[Given data Boundary: Start]

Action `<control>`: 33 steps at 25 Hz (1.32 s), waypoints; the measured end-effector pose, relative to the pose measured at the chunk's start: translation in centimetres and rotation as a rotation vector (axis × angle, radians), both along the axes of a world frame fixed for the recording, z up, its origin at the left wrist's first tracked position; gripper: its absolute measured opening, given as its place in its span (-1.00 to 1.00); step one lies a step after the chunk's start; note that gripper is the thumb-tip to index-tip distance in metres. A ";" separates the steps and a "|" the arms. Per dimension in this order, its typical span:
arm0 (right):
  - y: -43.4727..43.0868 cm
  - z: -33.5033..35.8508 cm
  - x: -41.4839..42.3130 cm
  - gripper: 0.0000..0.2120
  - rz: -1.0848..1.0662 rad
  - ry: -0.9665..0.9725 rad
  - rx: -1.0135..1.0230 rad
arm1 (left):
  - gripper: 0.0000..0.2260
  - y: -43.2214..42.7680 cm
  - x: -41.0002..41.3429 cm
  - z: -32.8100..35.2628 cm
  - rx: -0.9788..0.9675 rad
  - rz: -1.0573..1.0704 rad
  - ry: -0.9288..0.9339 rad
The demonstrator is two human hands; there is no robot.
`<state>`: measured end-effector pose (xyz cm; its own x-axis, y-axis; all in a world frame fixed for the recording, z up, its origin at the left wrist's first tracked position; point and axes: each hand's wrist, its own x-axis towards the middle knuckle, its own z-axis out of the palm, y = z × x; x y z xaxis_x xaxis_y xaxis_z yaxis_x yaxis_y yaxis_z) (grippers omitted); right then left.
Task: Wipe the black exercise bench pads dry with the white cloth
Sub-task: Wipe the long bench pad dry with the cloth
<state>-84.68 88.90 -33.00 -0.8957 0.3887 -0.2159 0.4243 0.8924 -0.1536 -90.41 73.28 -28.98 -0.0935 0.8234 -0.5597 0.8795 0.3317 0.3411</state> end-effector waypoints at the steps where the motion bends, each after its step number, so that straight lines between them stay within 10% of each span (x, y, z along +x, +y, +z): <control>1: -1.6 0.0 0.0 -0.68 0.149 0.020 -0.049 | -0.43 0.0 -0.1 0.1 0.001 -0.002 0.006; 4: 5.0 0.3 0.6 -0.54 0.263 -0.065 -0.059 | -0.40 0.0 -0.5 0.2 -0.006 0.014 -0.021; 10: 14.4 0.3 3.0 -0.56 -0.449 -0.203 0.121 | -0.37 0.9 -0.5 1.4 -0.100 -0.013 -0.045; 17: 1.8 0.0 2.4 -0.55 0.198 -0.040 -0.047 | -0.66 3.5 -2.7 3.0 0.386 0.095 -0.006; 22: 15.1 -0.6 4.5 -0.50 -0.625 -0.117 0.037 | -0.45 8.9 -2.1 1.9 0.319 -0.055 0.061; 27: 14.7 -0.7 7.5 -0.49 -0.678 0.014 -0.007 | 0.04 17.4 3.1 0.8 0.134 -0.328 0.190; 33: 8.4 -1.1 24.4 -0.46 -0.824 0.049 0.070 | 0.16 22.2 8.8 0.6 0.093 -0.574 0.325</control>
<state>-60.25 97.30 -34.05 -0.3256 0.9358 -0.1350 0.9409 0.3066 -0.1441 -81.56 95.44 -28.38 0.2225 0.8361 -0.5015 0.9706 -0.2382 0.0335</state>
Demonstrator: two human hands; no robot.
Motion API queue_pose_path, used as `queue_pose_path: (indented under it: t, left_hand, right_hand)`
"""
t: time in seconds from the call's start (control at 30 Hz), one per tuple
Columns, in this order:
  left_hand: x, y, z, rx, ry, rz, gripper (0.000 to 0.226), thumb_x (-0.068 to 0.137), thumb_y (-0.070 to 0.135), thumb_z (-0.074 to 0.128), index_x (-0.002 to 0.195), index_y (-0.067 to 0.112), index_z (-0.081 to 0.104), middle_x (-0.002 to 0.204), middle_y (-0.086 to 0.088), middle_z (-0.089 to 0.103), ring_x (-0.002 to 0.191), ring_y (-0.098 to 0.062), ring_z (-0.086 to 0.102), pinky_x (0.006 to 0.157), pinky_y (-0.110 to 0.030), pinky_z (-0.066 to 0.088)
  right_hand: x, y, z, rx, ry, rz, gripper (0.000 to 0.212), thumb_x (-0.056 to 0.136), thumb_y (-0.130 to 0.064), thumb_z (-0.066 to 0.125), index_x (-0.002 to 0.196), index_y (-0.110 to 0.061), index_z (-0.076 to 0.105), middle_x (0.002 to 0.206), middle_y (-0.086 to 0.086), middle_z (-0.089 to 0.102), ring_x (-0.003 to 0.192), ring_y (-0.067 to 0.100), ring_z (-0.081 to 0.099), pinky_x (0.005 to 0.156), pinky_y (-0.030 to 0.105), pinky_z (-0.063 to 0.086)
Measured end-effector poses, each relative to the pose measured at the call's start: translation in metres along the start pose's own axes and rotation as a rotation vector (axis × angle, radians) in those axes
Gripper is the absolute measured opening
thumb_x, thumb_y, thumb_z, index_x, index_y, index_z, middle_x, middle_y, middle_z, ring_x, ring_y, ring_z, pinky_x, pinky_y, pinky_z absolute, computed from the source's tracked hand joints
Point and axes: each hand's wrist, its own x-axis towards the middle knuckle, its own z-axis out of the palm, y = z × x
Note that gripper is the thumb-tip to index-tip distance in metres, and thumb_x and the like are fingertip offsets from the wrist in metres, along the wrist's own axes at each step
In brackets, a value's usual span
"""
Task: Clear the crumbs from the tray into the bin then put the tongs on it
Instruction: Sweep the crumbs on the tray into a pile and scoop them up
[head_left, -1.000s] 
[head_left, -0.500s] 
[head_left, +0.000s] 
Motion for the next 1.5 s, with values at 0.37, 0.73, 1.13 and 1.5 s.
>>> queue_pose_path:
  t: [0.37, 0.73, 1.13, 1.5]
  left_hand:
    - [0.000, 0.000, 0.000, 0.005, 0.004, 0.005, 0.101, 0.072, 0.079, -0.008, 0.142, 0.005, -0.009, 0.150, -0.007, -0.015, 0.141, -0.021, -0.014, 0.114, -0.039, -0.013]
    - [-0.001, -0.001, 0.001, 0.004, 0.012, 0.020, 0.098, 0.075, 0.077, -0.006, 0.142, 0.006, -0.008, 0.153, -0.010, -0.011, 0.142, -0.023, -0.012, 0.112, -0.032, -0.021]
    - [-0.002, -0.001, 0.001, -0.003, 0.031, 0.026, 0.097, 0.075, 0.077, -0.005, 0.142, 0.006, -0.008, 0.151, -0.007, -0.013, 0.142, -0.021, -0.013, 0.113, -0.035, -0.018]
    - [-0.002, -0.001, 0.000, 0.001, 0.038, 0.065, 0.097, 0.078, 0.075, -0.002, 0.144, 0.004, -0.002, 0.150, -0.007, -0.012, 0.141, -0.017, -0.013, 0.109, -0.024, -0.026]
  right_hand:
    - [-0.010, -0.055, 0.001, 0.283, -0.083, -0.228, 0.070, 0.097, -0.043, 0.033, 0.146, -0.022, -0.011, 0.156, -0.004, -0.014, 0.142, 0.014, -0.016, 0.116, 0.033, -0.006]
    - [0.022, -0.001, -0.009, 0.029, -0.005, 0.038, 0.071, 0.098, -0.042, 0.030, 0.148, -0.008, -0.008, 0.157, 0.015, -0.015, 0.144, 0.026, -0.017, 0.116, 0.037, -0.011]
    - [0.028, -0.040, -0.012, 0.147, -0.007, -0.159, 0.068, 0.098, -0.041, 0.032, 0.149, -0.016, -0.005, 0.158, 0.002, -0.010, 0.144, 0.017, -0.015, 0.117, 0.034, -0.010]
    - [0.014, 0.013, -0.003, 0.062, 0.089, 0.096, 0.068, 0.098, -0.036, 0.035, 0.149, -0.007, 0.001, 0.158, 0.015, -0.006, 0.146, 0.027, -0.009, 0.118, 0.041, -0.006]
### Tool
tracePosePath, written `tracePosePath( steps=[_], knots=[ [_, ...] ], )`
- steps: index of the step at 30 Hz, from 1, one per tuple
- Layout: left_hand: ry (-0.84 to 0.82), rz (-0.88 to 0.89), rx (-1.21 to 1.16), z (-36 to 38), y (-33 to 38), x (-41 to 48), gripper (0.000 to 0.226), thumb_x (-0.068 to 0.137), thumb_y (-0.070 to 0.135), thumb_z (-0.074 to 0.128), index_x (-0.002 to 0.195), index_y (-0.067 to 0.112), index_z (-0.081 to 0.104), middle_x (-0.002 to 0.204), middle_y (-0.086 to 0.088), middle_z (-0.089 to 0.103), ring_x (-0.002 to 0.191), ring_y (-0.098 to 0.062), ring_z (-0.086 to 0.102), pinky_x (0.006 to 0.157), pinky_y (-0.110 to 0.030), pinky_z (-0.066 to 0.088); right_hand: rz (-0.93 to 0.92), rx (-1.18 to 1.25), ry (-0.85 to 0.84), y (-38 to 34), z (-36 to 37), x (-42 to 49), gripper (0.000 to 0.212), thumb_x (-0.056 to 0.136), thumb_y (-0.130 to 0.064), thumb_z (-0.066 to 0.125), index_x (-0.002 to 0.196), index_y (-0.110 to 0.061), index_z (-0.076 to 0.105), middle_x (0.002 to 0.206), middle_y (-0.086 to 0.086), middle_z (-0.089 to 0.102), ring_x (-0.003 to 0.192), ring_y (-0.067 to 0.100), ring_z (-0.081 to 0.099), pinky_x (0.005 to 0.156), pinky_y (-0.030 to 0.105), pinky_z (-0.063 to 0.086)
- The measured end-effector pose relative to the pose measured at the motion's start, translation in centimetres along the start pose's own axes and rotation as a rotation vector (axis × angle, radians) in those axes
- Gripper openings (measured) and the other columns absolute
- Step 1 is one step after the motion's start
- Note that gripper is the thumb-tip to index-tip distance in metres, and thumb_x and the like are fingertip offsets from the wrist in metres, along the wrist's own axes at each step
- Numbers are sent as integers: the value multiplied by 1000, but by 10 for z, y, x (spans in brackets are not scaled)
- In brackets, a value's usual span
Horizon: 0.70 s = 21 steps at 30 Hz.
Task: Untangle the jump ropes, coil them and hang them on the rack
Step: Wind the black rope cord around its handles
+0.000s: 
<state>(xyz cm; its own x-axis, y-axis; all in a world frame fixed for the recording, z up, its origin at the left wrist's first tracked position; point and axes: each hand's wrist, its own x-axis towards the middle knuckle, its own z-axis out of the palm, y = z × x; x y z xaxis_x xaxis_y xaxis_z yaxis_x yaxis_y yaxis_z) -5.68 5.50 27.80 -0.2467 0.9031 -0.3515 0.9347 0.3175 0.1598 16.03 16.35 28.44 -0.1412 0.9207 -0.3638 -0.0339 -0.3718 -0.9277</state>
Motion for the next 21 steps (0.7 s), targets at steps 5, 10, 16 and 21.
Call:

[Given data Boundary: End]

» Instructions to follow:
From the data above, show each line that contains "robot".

» The completed task:
The demonstrator is two human hands; there is no robot.
Demonstrator: two human hands; no robot.

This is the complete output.